John shook his head gloomily. He was too convinced of his former friend’s share in his wife’s flight for any words to alter his convictions. Men who are habitually unsuspicious are often the most tenacious of a dark idea when once it has taken root within their breasts; and John’s present belief was, he then felt assured, for life. But certain although he was of Arthur Vavasour’s guilt, he could not view, without the bitterest remorse, the wreck that his untamed passion had wrought in that so lately happy and prosperous home. There was no need now for Kate to press upon him the duty of forbearance. God, the Judge of sinners, had taken the task of retribution into His own hands; for if it were indeed true, as Miss Vavasour had asserted, that Arthur loved his wife, why, in that pale corse lying lifeless before him, his own wrongs, the wrongs inflicted by the bereaved husband, would indeed be fearfully and terribly avenged. Well he knew that to himself, as the acting cause of that dire catastrophe, poor Sophy’s death (if, as seemed only too probable, her pale head was never to be raised in life again) might be traced; and it was with his already heavily-burdened spirit weighted with another load, that John Beacham, with the purpose of fulfilling Kate Vavasour’s behest, and endeavouring to seek out poor Sophy’s father, prepared to leave the house where his presence had been productive of results as unexpected as they were deplorable. But he was not destined to go many steps before a fresh call was made upon his patience and his temper. On the threshold of that splendid mansion, drawing forth the latch-key with which he had just opened the door, there stood, confronting the departing visitor, no less important a personage than Arthur Vavasour himself. On seeing John, he started visibly and turned pale—not with the pallor of fear, for at that instant very thankful was the younger man that he had no serious wrongs, as regarded his father’s friend, with which to reproach himself; but the sight of John Beacham perplexed and startled him. It was connected, of course, with Honor’s flight from home; and there existed, undoubtedly, a certain awkwardness in the fact that he, Arthur, was so much better informed regarding Honor’s whereabouts than was the husband from whom that misguided young woman ought, in the opinion of sticklers for marital rights, have had no secrets of any kind whatsoever.

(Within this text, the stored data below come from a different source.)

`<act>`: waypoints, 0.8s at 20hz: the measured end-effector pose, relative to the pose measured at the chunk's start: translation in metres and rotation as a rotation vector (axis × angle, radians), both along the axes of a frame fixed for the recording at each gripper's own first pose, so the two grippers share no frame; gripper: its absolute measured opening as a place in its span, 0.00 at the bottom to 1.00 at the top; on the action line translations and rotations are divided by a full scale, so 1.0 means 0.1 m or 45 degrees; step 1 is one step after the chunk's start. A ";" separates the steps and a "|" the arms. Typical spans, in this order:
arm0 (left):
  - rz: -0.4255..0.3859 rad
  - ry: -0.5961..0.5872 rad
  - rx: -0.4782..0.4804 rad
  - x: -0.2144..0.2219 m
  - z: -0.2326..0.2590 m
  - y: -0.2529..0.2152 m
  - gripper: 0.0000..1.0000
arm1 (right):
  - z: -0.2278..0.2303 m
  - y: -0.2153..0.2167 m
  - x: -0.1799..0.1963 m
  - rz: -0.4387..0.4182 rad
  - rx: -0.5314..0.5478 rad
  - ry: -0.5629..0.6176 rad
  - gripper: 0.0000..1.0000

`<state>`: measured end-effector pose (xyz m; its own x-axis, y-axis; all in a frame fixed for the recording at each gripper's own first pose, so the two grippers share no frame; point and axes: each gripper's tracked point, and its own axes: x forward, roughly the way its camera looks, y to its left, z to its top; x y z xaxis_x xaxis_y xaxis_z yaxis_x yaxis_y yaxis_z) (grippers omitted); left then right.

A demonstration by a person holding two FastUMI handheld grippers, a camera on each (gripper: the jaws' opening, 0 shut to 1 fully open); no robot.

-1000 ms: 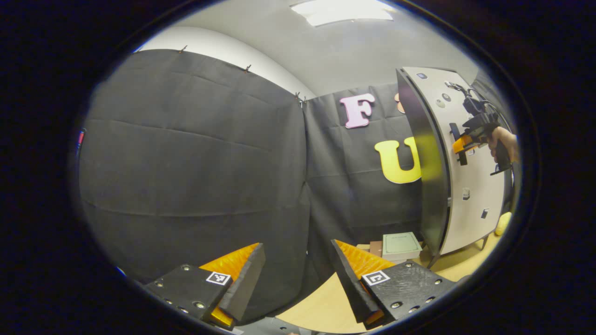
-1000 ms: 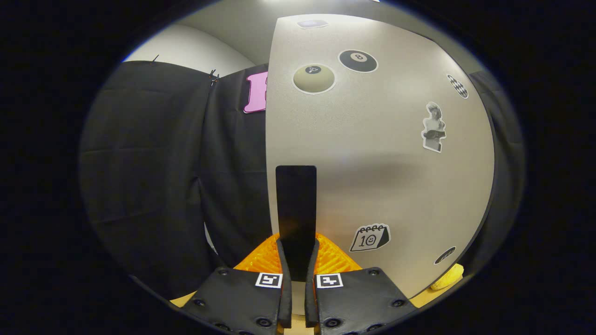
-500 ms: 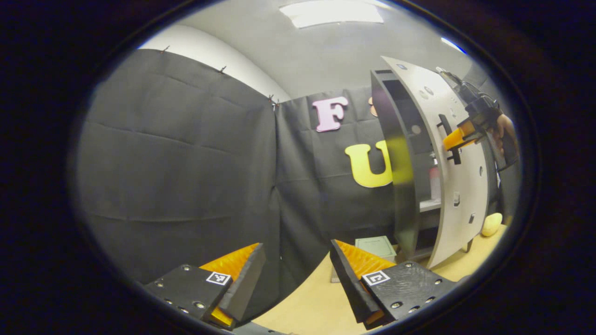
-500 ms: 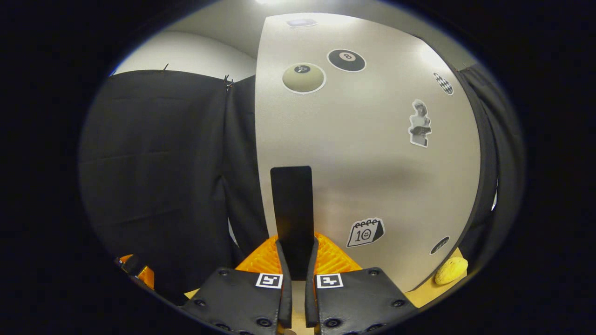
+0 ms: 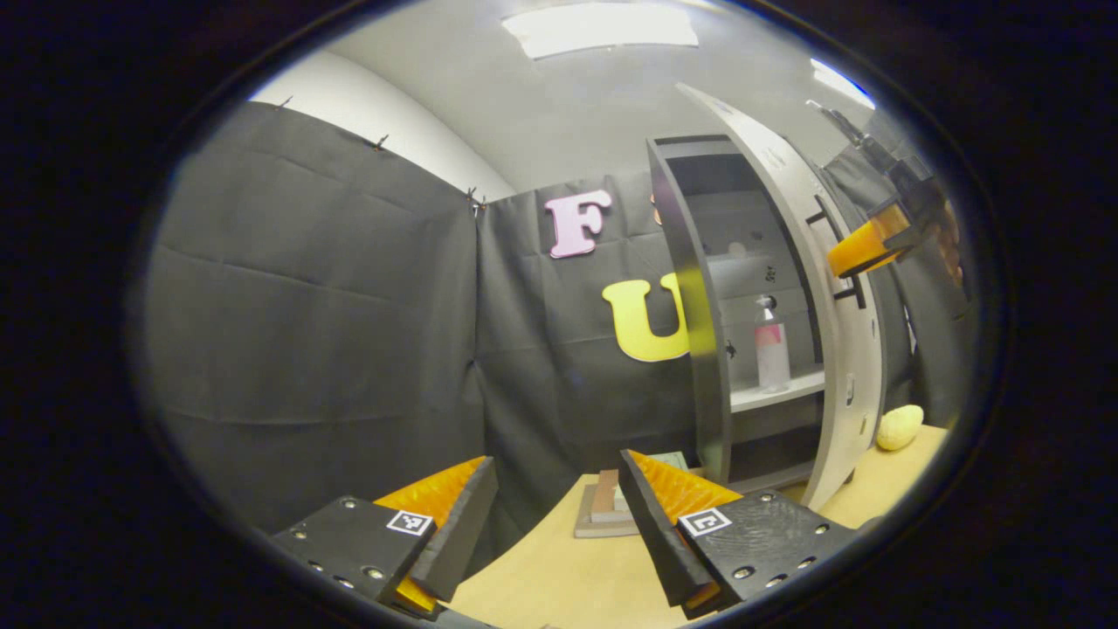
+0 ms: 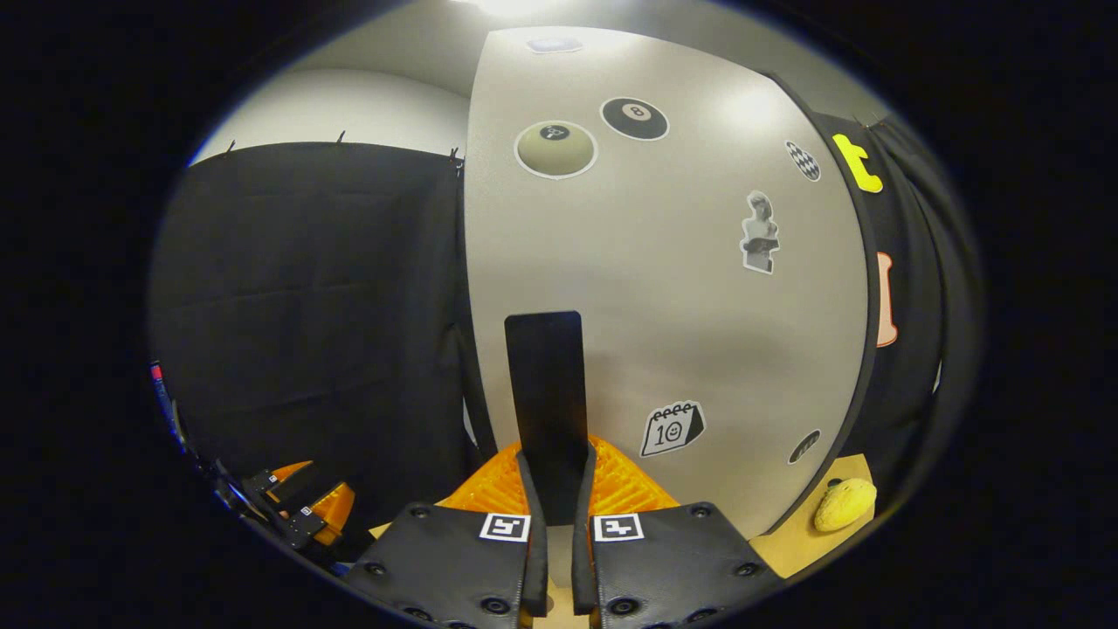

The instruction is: Open the cabinet door with the right hand, grasp the bottle in the cabinet with the left hand and place it on the coaster, then close the cabinet door with the right hand.

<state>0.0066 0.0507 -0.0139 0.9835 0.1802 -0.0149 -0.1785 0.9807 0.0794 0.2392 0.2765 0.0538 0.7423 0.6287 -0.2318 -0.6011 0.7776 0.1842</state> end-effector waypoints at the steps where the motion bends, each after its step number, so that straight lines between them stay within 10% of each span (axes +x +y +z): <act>1: -0.012 -0.006 0.001 -0.01 0.04 -0.11 0.84 | 0.00 -0.02 0.01 0.018 0.003 0.002 0.10; 16: -0.163 -0.041 0.005 0.09 0.27 -1.49 0.86 | -0.01 -0.34 -0.04 0.131 0.021 0.028 0.10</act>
<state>0.0159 -0.0980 0.0129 0.9984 0.0528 0.0178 -0.0541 0.9954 0.0793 0.2348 0.2425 0.0527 0.6683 0.7054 -0.2363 -0.6736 0.7086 0.2102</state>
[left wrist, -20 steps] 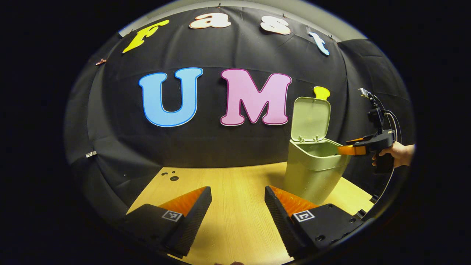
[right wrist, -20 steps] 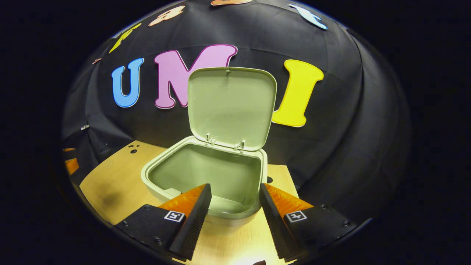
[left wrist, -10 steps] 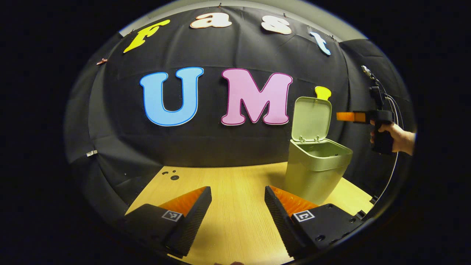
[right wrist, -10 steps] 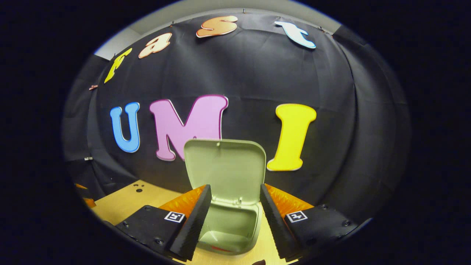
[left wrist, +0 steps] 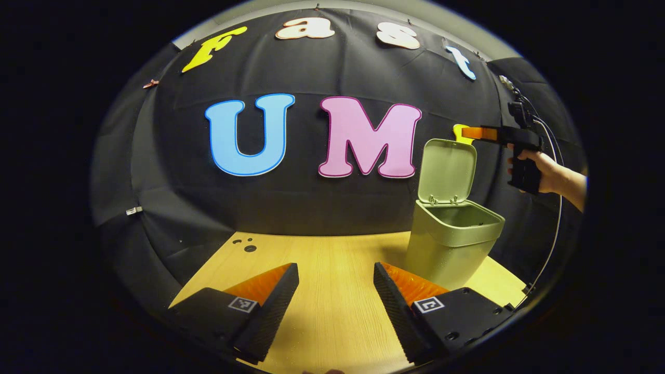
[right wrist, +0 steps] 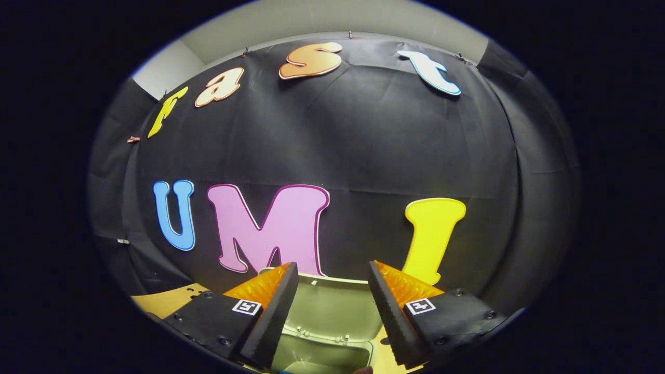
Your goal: Press the lid of the desktop garbage bin to open it, pick up the crumpled paper on the desktop and throw it into the bin, then pick up the pop can on the desktop and drop it into the bin, and finally close the garbage bin lid.
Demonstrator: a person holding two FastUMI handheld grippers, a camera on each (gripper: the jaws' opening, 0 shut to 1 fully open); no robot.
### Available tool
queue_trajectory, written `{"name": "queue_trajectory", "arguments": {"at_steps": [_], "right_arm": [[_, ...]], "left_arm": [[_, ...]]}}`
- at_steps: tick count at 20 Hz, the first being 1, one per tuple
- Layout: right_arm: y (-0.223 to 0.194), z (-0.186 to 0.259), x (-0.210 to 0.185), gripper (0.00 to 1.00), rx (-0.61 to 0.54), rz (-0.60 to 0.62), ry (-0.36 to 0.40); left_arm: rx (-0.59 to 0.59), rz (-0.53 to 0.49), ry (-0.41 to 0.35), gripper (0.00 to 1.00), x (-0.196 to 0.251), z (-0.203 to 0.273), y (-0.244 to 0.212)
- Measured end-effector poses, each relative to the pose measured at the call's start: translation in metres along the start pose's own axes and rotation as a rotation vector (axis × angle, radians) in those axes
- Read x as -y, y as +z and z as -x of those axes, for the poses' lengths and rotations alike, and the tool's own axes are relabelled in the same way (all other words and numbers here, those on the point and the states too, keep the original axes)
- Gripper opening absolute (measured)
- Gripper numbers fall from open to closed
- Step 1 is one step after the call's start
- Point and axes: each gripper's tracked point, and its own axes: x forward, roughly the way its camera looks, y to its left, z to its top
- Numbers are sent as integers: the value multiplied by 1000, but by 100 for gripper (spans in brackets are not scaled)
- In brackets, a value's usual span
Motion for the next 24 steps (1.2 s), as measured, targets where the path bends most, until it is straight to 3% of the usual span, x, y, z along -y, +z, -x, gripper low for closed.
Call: {"name": "queue_trajectory", "arguments": {"at_steps": [13,24], "right_arm": [[-20,-31,6,87,-18,-36,-28],[-34,35,-14,87,-114,-27,20]], "left_arm": [[-15,10,57,94,-9,7,-5],[-9,13,-5,94,2,12,-6]]}}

“You here! Beacham, how is this?” Arthur said, holding out a hand which was not taken; and then the anger of the older man, a moment controlled by the sight he had just witnessed above-stairs, burst out afresh. Drawing Arthur Vavasour’s slender form back into the house, and holding the arm of his enemy with the fixedness of a vice, he said in a voice tremulous with concentrated passion,
“You ask me, do you, why I am here? What if, in return, I call you scoundrel, and ask you where you have taken my wife? for you have been with her; I see it in your face—your white, cowardly face. God, that I should live to speak so to your father’s son!” And, half-overpowered with contending emotions, John sank upon a chair that stood in the large empty hall, and gazed for a moment helplessly upon the young handsome features, which at that terrible moment reminded him strangely of Cecil Vavasour, of the man whom in all his life he had most loved and respected.